Coppola entiende perfectamente que las reacciones de unos y de otros no son sólo fruto de la soledad, sino de la urgencia que esta espolea; quizá también sobre el destierro de la sexualidad. Concepto que trabaja hasta cansarse en los múltiples planos de Lady Jane oteando el horizonte con su telescopio desde la terraza más alta del caserón. Cada vez más breve el vistazo, cada vez más definitivo. Todos quieren huir (él de la metralla, ellas del sin propósito), y lo pretenden de alguna manera, pero la costumbre del orden establecido sólo es capaz de trascenderla el último en llegar. Es decir, el que no está dispuesto a convertir su existencia en una rutina, o al que todavía no le han obligado las convenciones sociales. Cuando el Cabo McBurney emplea su innata empatía de perrito malherido para embaucar a sus salvadoras, estas ven la oportunidad de escapar a su destino por la puerta de atrás, en brazos y con las enaguas desorientadas por el cambio. Sin embargo, nada es más fuerte que una cultura sustentada en el grupo y la lealtad, aunque esté completamente desligada de los instintos y casi cauterizada esa cicatriz. ‘La seducción’ es un juego de esteta quien, pese a su excesiva flema hasta en los momentos de pura violencia, elabora un exquisito ejercicio de personajes, de sus vicios, silencios y manipulaciones.
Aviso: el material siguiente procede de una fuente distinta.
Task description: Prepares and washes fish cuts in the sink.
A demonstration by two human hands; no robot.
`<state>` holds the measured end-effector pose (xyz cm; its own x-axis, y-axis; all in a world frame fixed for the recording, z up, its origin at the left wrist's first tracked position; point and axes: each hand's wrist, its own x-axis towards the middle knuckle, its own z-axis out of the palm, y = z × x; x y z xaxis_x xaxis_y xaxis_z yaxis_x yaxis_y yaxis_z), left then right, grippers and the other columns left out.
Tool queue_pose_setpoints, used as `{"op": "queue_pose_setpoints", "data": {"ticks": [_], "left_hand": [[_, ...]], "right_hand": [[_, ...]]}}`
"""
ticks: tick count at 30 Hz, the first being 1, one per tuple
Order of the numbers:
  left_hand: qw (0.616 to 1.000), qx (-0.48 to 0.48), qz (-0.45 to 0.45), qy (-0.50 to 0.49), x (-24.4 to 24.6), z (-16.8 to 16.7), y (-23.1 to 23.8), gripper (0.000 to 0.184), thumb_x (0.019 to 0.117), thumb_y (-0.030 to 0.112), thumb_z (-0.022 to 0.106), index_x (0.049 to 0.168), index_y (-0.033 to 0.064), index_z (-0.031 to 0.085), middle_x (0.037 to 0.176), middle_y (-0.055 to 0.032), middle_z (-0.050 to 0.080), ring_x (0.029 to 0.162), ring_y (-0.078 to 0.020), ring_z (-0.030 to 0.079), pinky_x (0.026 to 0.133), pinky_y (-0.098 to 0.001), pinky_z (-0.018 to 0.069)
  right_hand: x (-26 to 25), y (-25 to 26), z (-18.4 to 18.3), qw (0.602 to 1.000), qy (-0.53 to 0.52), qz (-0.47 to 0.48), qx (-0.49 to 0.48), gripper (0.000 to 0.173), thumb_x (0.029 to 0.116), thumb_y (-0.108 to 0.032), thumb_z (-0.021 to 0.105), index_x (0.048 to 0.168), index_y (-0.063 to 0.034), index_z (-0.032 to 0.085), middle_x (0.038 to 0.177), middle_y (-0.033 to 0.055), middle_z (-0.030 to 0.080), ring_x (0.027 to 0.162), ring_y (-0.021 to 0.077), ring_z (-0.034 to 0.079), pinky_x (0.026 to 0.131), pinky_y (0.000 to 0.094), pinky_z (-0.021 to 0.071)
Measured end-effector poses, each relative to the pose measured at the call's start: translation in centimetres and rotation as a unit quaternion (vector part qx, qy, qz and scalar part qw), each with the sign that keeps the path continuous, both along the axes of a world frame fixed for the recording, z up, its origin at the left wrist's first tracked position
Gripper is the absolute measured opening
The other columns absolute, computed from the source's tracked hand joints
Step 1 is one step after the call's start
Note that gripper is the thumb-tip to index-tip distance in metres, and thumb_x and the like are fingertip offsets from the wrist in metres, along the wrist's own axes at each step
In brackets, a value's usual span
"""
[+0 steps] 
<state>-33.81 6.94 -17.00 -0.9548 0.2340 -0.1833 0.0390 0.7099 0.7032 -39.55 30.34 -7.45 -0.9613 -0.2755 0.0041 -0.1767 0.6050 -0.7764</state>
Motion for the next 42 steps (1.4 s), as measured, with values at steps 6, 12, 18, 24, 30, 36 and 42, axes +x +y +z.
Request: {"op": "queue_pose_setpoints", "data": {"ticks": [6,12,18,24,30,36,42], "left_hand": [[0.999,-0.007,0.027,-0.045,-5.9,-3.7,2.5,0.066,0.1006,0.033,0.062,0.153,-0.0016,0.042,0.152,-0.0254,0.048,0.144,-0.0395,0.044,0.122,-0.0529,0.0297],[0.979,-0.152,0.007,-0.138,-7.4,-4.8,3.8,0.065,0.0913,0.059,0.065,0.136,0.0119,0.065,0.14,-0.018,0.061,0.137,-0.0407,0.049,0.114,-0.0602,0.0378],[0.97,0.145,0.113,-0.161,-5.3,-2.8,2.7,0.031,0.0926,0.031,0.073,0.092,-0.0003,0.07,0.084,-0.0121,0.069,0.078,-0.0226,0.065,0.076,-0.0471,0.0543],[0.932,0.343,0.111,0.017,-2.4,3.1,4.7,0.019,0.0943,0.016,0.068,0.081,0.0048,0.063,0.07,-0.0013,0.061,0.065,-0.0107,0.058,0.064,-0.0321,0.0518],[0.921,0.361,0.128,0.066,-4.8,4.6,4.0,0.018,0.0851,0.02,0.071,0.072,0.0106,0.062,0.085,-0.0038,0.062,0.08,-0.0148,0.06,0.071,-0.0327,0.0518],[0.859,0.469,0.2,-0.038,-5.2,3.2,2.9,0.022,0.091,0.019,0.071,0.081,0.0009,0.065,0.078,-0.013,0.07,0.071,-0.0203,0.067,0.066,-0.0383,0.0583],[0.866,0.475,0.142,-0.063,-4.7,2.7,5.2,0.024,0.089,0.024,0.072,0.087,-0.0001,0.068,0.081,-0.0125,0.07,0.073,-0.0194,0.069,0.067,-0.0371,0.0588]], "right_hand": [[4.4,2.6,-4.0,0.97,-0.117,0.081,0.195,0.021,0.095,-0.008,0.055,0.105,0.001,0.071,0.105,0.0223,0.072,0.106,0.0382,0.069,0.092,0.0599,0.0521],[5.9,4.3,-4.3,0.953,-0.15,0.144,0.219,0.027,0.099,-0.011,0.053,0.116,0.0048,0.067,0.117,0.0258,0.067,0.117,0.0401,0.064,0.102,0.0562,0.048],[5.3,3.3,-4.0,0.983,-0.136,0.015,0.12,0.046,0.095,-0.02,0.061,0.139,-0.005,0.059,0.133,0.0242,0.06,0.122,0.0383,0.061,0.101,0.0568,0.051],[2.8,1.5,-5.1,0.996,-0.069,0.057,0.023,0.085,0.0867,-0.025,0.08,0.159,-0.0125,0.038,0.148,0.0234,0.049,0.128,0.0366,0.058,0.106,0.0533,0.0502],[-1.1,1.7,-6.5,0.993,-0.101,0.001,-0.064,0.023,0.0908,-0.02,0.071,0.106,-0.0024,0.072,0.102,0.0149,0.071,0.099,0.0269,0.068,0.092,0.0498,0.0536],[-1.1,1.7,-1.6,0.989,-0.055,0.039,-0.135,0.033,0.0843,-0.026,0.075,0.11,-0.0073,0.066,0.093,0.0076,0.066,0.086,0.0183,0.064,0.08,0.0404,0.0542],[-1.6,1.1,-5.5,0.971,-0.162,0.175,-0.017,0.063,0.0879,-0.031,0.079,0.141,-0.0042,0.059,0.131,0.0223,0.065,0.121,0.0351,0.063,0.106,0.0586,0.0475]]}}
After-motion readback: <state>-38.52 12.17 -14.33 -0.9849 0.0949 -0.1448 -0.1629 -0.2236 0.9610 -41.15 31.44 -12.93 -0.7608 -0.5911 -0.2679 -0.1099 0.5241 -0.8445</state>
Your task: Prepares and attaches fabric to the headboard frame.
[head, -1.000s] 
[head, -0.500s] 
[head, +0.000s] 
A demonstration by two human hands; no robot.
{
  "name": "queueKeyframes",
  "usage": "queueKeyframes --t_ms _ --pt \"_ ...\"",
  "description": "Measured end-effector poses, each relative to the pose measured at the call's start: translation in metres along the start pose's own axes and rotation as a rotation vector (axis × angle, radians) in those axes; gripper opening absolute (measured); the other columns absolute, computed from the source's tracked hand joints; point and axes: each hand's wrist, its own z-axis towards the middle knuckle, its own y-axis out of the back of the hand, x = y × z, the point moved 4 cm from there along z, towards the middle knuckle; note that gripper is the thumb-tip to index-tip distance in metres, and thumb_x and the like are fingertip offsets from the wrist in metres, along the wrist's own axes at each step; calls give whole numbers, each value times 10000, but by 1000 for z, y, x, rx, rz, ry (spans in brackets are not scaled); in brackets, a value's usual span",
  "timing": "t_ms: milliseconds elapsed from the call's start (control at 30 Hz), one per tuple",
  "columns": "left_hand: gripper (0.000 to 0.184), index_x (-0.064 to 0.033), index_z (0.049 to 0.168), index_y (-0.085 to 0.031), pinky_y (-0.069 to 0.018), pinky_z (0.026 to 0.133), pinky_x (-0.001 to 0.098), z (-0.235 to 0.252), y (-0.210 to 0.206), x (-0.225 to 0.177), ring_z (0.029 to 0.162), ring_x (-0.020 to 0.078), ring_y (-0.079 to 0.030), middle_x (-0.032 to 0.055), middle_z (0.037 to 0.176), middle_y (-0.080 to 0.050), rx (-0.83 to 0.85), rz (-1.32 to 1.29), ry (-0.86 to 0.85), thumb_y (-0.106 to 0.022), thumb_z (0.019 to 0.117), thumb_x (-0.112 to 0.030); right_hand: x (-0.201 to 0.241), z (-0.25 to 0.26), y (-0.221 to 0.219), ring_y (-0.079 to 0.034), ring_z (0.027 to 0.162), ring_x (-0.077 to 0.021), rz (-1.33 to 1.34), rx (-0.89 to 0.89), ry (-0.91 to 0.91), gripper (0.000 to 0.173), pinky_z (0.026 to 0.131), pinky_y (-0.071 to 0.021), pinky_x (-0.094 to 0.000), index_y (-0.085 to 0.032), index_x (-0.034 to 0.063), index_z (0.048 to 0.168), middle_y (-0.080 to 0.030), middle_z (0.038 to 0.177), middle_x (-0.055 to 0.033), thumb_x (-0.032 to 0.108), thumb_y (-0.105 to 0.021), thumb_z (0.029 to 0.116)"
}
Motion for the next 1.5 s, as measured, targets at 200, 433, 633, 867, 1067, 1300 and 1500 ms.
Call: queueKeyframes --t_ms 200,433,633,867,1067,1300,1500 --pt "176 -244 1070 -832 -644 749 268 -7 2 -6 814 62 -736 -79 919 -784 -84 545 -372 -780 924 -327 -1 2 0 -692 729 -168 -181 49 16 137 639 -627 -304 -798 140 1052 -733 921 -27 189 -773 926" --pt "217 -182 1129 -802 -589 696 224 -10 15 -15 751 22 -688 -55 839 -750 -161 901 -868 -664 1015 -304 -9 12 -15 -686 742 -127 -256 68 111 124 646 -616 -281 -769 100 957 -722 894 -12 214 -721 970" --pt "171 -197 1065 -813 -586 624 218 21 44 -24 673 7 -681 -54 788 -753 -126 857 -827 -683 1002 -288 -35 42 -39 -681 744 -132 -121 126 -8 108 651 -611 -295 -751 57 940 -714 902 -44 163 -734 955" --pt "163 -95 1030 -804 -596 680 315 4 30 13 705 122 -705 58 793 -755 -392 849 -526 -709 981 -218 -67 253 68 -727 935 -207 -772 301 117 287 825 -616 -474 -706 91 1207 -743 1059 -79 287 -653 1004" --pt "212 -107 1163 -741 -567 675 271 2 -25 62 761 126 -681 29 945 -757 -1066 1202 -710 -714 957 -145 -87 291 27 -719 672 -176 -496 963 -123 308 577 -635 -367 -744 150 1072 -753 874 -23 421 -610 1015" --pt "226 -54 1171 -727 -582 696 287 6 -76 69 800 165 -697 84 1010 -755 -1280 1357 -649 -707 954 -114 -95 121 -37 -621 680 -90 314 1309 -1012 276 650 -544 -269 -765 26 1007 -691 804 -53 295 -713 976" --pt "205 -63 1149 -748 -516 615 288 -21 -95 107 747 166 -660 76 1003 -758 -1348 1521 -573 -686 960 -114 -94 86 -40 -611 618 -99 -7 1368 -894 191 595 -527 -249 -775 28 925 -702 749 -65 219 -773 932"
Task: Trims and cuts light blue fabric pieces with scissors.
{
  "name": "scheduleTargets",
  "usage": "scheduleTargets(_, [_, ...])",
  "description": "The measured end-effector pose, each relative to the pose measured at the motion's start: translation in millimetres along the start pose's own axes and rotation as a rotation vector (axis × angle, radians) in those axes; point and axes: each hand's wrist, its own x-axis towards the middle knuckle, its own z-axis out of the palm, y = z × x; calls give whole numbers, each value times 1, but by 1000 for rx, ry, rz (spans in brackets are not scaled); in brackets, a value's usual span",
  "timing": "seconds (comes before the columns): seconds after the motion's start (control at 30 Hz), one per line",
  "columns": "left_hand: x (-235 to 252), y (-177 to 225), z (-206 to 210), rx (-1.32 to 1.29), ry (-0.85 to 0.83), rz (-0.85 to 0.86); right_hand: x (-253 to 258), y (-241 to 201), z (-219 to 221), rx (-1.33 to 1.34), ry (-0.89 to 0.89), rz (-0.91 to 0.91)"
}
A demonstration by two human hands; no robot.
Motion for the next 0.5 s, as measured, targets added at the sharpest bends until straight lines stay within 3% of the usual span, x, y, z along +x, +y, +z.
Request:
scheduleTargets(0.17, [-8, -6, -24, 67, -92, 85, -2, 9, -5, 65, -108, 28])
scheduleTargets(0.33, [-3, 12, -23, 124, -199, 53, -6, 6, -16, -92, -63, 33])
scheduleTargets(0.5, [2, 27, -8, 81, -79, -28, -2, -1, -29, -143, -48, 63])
Se trata de alimentar el viejo truco de la novedad y la nostalgia en época de belicismo. A quien da vida Colin Farrell es presentado como un «recuerdo del mundo exterior», como un susurro de vidas anteriores que despiertan todas juntas en un aposento caliente. No en vano representa la satisfacción del pasado, aquello que se perdió en la guerra y que otras mujeres lo ven reflejado en sus niños, pero que estas no pueden sino imaginarlo en sus verdaderas plegarias y no en los enclenques rezos de medianoche. Seducir arrastra consigo una peyorativa, la de invitar al de enfrente a comportarse como nunca lo haría delante de sus padres. Amén a Elle Fanning.